Saturday, 6 March 2010

When Is a Writer Not a Writer?

My name is Richard, and I am a writer.

Sounds good, doesn't it? It's the one thing about myself that I'm always proud to tell people (for 'people', read 'anyone who'll listen'). But, am I? A writer, I mean. What is a writer? At what point, or by what criteria, can one rightly refer to oneself as ‘a writer’? This may seem, at first glance, a rather odd question, but it is one I wrestle with from time to time. Usually around the time I tell someone I’m a writer and feel a faint lack of authenticity, coupled with a loathsome voice in my head, telling me I’m a total phoney.

‘I’m a writer', I say.
‘You’re a total phoney', the loathsome voice says.
‘I have every right to call myself that'.
‘Yeah, but you’re not telling the whole story, are you?’
‘I’m relating the important bits’.
‘You’re a big phoney and you smell of poo’.

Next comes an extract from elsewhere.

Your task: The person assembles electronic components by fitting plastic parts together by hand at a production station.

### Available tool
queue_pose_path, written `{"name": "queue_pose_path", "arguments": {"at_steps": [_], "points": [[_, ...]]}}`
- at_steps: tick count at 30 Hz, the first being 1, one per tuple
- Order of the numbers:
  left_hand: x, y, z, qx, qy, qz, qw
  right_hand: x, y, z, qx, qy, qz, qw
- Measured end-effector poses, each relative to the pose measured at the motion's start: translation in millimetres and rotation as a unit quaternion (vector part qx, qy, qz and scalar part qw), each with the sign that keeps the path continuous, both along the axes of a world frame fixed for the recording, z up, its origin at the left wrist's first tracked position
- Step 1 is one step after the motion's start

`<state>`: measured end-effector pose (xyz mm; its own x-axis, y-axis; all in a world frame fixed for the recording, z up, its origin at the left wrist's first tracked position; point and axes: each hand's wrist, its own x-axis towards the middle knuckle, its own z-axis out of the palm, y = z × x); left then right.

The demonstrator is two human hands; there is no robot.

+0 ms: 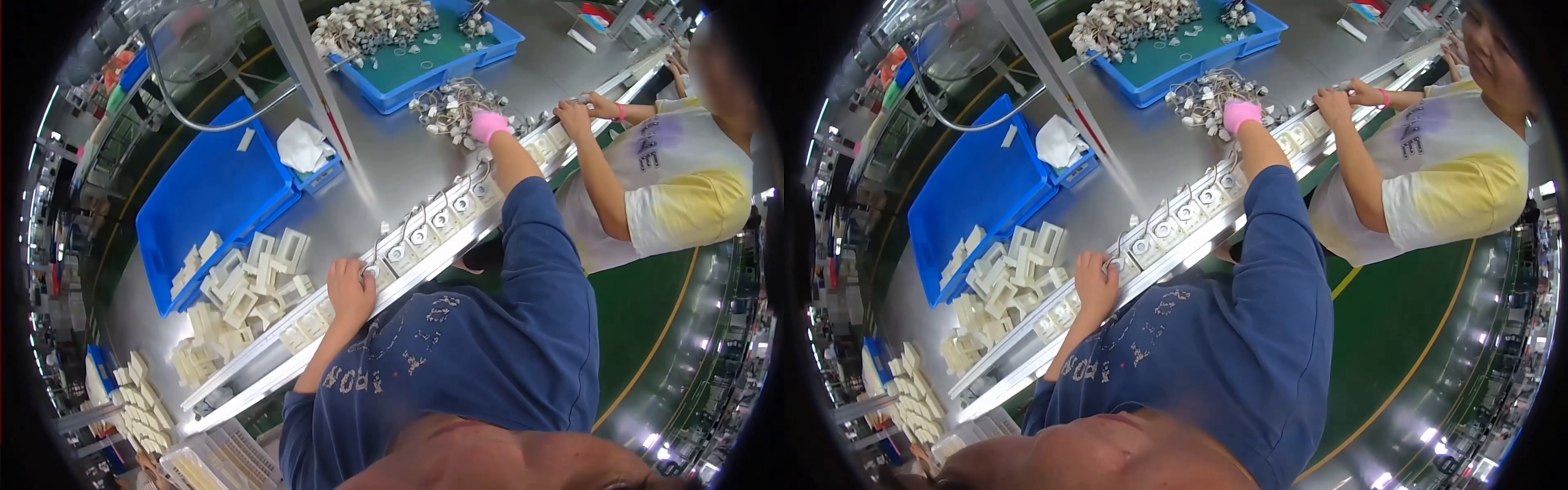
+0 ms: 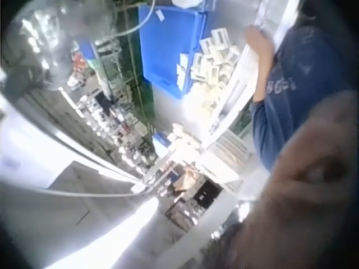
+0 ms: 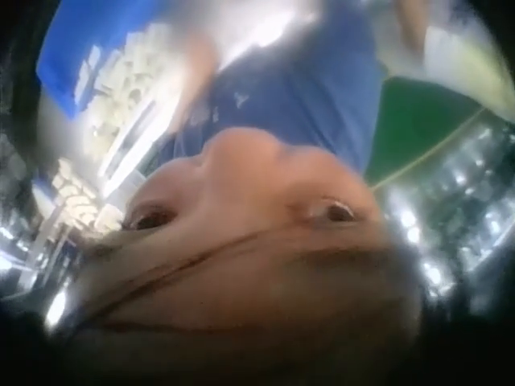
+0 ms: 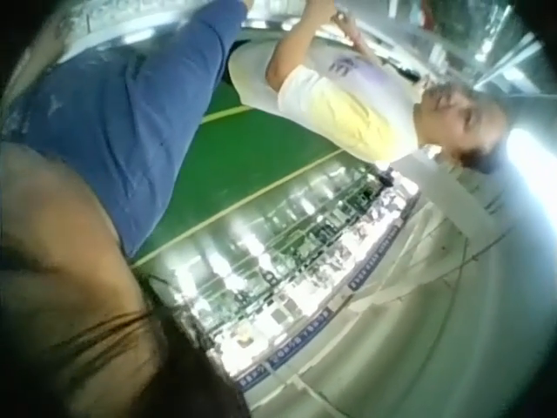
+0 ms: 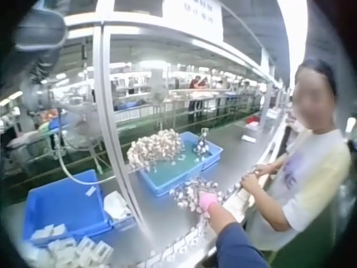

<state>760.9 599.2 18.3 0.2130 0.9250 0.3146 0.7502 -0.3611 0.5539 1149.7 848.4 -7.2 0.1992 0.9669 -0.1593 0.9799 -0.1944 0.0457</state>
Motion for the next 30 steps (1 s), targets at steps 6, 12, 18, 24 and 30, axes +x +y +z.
{"name": "queue_pose_path", "arguments": {"at_steps": [6, 12, 18, 24, 30], "points": [[2.2, 7.2, 0.9, -0.013, -0.007, -0.004, 1.000, -4.2, 16.4, 63.6, 0.192, 0.084, -0.110, 0.971], [-0.1, 6.1, 1.9, -0.013, -0.004, -0.005, 1.000, -7.5, 33.6, 45.2, 0.263, 0.126, -0.005, 0.957], [-8.6, 10.0, 1.3, -0.044, -0.031, -0.035, 0.998, 2.8, 31.1, 51.8, 0.544, 0.302, -0.022, 0.783], [-27.3, 20.7, 19.4, -0.176, -0.150, -0.029, 0.972, -45.7, -6.3, 114.9, 0.545, 0.441, 0.037, 0.712], [-16.5, 52.6, 76.9, 0.050, -0.059, -0.017, 0.997, -166.8, -88.5, 137.1, 0.243, 0.510, 0.370, 0.738]]}}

Let me explain, and at the same time assure you that I do not smell of poo. Not that I’m aware of, anyway.

I’ve written seven screenplays, two of which were optioned for a short while. I’m in the process of writing two novels and I’m a semi-conscientious blogger. I write. I love to write. It’s what I was meant to do. However, like most writers, I haven’t yet reached the point where my craft is my primary source of income. So, I am currently cursed with what people call ‘a day job’. You know, the thing that people advise you not to give up? Actually, my day job is a night job. I work the night shift in a hotel. It’s a thankless, tedious and demeaning job and certainly not the kind of thing you’re going to tell people you do. Not if you have a plausible alternative. Which, God be praised, I do. You see, I’m a writer.

‘Phoney'.
‘Oh, fuck off'.
‘Touched a nerve, have we?’

You see the issue?

So, the questions is, what labour defines you? The work which pays the rent or the work which you love but presently pays you little to nothing? Have I earned the right to tell people I’m a writer, or should I, in all honesty, tell people I work the night shift in a hotel? It’s like being Clark Kent, forever compelled to present that mild-mannered persona to the world, while desperate to tell people you meet that you’re actually Superman. After all, you really are Superman. Clark Kent just pays the rent. Ironically enough, he’s a writer too. I wonder if he gets the loathsome voice in his head?

Is it, in fact, the case that the simple of act of writing makes you a writer, regardless of whether you ever get paid for it? Surely it’s the act that earns the definition, not the result of that act. I mean, is a musician only a musician if his songs are recorded? Is a rapist only a rapist if he gets convicted? No, of course not. That’s just ridiculous, right?

So why, when I tell people I’m a writer, do I feel like such a fraud?

And how much thinking is too much thinking?